Reproduce the listing in full. Omit the pictures.

#### [Material provided]
▬▬▬

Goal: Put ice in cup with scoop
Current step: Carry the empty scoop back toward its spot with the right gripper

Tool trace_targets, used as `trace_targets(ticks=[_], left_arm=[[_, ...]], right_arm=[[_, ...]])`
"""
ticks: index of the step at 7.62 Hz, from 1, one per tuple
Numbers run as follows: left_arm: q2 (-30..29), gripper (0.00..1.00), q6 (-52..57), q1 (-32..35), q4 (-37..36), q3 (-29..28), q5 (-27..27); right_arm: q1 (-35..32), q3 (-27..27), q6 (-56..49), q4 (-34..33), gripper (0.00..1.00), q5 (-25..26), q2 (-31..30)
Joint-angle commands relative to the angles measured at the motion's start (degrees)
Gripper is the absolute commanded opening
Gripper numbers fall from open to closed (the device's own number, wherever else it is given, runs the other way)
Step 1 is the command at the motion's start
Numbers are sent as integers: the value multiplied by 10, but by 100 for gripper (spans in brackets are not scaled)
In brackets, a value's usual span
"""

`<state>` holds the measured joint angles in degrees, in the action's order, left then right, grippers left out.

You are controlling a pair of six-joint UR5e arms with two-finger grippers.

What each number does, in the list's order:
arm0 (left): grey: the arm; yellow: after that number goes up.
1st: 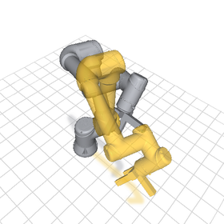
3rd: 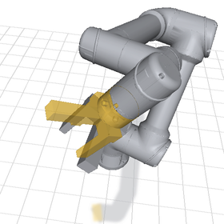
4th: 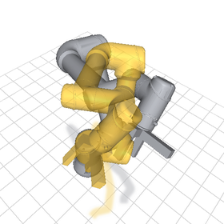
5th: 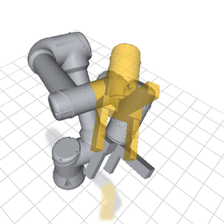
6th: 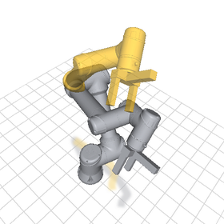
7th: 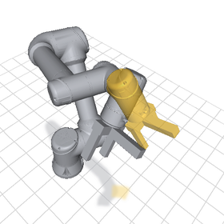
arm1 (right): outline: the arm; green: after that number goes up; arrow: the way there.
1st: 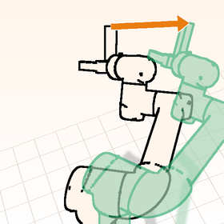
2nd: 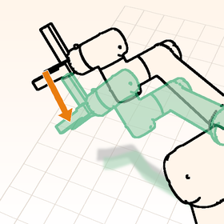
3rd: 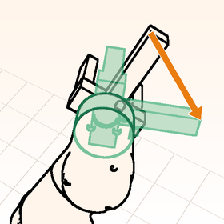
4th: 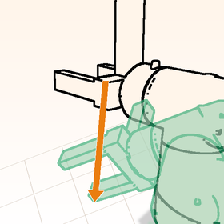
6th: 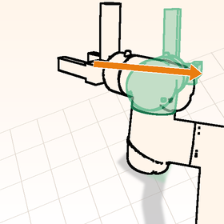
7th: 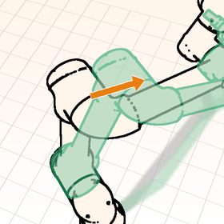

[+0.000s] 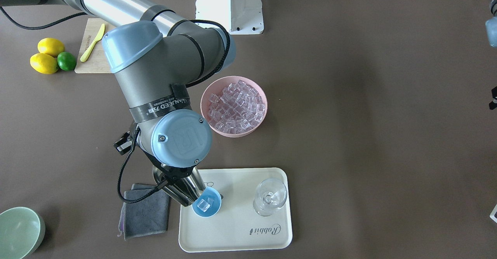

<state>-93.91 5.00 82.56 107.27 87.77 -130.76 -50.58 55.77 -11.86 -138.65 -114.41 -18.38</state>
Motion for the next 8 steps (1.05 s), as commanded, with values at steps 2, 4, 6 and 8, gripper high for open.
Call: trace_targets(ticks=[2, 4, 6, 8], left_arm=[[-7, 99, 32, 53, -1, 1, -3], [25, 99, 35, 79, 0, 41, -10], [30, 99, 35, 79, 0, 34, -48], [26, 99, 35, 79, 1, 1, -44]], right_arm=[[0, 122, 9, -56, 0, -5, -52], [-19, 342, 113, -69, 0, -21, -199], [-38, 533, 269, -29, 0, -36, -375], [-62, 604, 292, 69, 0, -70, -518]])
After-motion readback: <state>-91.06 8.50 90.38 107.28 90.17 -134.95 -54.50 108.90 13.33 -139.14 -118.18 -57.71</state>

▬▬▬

#### [Your response]
Goal: Put ice in cup with scoop
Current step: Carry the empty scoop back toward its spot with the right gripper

Tool trace_targets, used as `trace_targets(ticks=[_], left_arm=[[_, ...]], right_arm=[[_, ...]])`
"""
ticks: index of the step at 7.62 Hz, from 1, one per tuple
Numbers run as follows: left_arm: q2 (-30..29), gripper (0.00..1.00), q6 (-52..57), q1 (-32..35), q4 (-37..36), q3 (-29..28), q5 (-27..27); right_arm: q1 (-35..32), q3 (-27..27), q6 (-56..49), q4 (-34..33), gripper (0.00..1.00), q5 (-25..26), q2 (-31..30)
Joint-angle commands relative to the angles measured at the motion's start (degrees)
Gripper is the absolute commanded opening
Gripper numbers fall from open to closed (the device's own number, wherever else it is given, runs the other way)
Step 1 is the command at the motion's start
Numbers are sent as integers: the value multiplied by 10, but by 100 for gripper (spans in brackets are not scaled)
In brackets, a value's usual span
"""

`<state>` holds the measured joint angles in degrees, in the action's order, left then right, grippers left out.

You are controlling a pair of six-joint UR5e arms with two-finger grippers.

What each number does, in the list's order:
arm0 (left): grey: the arm; yellow: after that number goes up.
1st: 
3rd: 
4th: 
5th: 
6th: 
7th: 
arm1 (right): outline: the arm; green: after that number goes up; arrow: the way there.
1st: 
2nd: 
3rd: 
4th: 
6th: 
7th: 

[+0.000s] 

<state>-93.91 5.00 82.56 107.27 87.77 -130.76 -50.58 55.77 -11.86 -138.65 -114.41 -18.38</state>
Motion for the next 8 steps (1.05 s), as commanded, with values at steps 2, 4, 6 and 8, gripper high for open.
Call: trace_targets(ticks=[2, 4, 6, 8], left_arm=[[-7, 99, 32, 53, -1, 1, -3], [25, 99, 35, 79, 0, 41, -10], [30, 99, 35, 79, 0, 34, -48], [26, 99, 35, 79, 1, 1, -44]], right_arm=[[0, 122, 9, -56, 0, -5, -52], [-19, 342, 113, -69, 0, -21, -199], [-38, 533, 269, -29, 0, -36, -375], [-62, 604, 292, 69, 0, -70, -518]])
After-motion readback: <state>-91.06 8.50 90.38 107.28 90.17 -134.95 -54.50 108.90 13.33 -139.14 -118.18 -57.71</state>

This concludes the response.